Allein die Tatsache, dass eine Person unter Betreuung steht, hindert sie grundsätzlich nicht daran, ein wirksames Testament zu errichten.

Sie braucht dafür auch nicht die Einwilligung ihres Betreuers.

Nur wenn dem Betreuten die notwendige Einsichtsfähigkeit fehlt und er die Tragweite seiner Entscheidung nicht mehr einschätzen kann, darf er kein neues Testament mehr erstellen. Das Problem ist in diesem Zusammenhang jedoch häufig, dass sich erst nach dem Tode des Erblassers herausstellt, dass dieser noch sehr – kurz vor seinem Ableben ein neues Testament aufgesetzt hat, und statt seine Kinder und Enkel zu bedenken, das gesamte Vermögen seinem Betreuer, dem Tierheim oder einem sonstigen Dritten übertragen hat. In diesem Fall lässt sich meist nicht mehr nachweisen, ob der Erblasser zu diesem Zeitpunkt noch die nötige Einsichtsfähigkeit besaß.

Um böse Überraschungen zu vermeiden und um den Betreuten vor dem Einfluss möglicher „Erbschleicher“ zu schützen, gibt es nur eine Möglichkeit.

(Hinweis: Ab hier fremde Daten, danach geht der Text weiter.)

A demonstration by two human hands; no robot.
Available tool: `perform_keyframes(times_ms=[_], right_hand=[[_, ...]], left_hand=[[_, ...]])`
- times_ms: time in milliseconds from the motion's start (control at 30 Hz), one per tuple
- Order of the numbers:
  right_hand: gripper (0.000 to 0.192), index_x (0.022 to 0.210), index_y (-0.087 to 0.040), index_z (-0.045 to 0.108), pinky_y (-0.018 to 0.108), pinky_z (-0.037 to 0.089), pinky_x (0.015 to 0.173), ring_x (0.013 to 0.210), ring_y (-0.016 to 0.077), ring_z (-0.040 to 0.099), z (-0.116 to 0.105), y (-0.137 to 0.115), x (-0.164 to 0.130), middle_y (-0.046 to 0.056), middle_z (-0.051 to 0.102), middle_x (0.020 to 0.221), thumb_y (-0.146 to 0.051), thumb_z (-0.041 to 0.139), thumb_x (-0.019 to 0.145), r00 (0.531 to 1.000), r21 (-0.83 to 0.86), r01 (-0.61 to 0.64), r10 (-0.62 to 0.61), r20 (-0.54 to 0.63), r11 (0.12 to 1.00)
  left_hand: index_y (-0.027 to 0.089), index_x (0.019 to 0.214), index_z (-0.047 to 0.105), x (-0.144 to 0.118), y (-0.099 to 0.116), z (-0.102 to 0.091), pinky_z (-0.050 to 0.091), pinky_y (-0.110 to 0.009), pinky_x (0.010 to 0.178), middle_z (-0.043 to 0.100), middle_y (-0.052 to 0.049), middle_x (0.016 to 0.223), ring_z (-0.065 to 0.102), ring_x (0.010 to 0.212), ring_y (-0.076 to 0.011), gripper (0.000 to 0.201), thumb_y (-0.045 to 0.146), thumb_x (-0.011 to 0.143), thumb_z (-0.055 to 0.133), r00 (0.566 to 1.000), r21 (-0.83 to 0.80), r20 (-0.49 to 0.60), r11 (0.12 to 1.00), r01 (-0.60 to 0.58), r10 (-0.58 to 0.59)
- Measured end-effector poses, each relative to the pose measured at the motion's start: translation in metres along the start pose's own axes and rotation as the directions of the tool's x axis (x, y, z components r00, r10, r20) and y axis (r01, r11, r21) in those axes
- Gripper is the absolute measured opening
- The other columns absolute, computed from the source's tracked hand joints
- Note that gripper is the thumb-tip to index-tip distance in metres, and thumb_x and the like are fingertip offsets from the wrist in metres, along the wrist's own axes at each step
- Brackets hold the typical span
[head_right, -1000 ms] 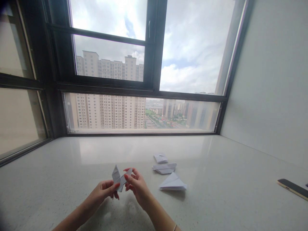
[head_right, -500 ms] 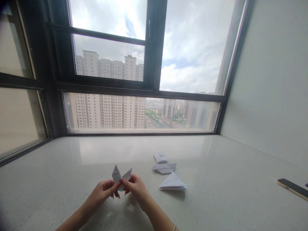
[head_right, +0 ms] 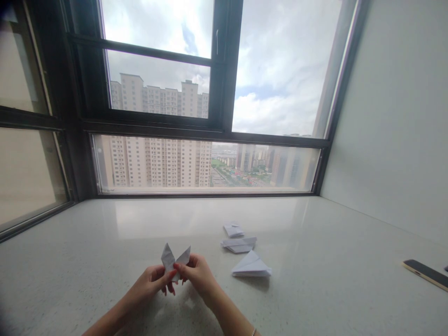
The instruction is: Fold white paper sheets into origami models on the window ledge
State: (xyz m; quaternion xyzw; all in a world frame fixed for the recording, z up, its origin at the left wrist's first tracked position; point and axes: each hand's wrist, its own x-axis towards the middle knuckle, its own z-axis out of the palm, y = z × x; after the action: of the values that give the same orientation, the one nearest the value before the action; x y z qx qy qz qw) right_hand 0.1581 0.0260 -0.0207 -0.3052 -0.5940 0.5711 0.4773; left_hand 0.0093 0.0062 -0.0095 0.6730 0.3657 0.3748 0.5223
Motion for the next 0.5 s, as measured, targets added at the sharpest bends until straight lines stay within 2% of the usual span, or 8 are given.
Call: perform_keyframes(times_ms=[200,500], right_hand=[[0.036,0.057,-0.012,0.055,0.020,0.031,0.042,0.043,0.0083,0.048,0.0006,-0.0005,-0.0001,-0.001,0.055,0.050,-0.046,0.065,0.058,0.997,0.009,-0.003,0.003,0.075,1.000],[0.036,0.058,-0.012,0.055,0.019,0.031,0.042,0.044,0.0080,0.048,0.0019,-0.0014,-0.0011,-0.001,0.055,0.050,-0.047,0.065,0.058,0.997,0.030,-0.008,0.005,0.077,1.000]], left_hand=[[0.009,0.073,0.060,0.0002,-0.0002,0.0021,0.037,-0.021,0.047,0.060,-0.003,0.060,0.055,0.050,-0.0127,0.049,0.056,0.067,0.050,1.000,-0.001,0.015,1.000,-0.002,0.002],[0.010,0.074,0.061,-0.0007,-0.0001,0.0001,0.038,-0.020,0.046,0.061,-0.003,0.061,0.056,0.049,-0.0125,0.046,0.054,0.069,0.050,1.000,0.041,0.023,0.999,-0.021,0.020]])
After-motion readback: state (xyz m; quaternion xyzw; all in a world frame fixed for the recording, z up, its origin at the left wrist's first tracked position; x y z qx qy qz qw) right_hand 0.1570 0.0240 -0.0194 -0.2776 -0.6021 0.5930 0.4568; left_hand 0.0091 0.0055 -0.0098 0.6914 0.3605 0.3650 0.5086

Wer Zweifel an der Testierfähigkeit eines Angehörigen hat, sollte sich darum bemühen, bereits zu dessen Lebzeiten das Gutachten eines Facharztes einzuholen. Nur damit lässt sich im Ernstfall ein kurz vor dem Tod errichtetes, möglicherweise sehr überraschendes Testament für hinfällig erklären. Die Erstellung eines solchen Gutachtens ist allerdings nur mit Zustimmung des Betreuten möglich.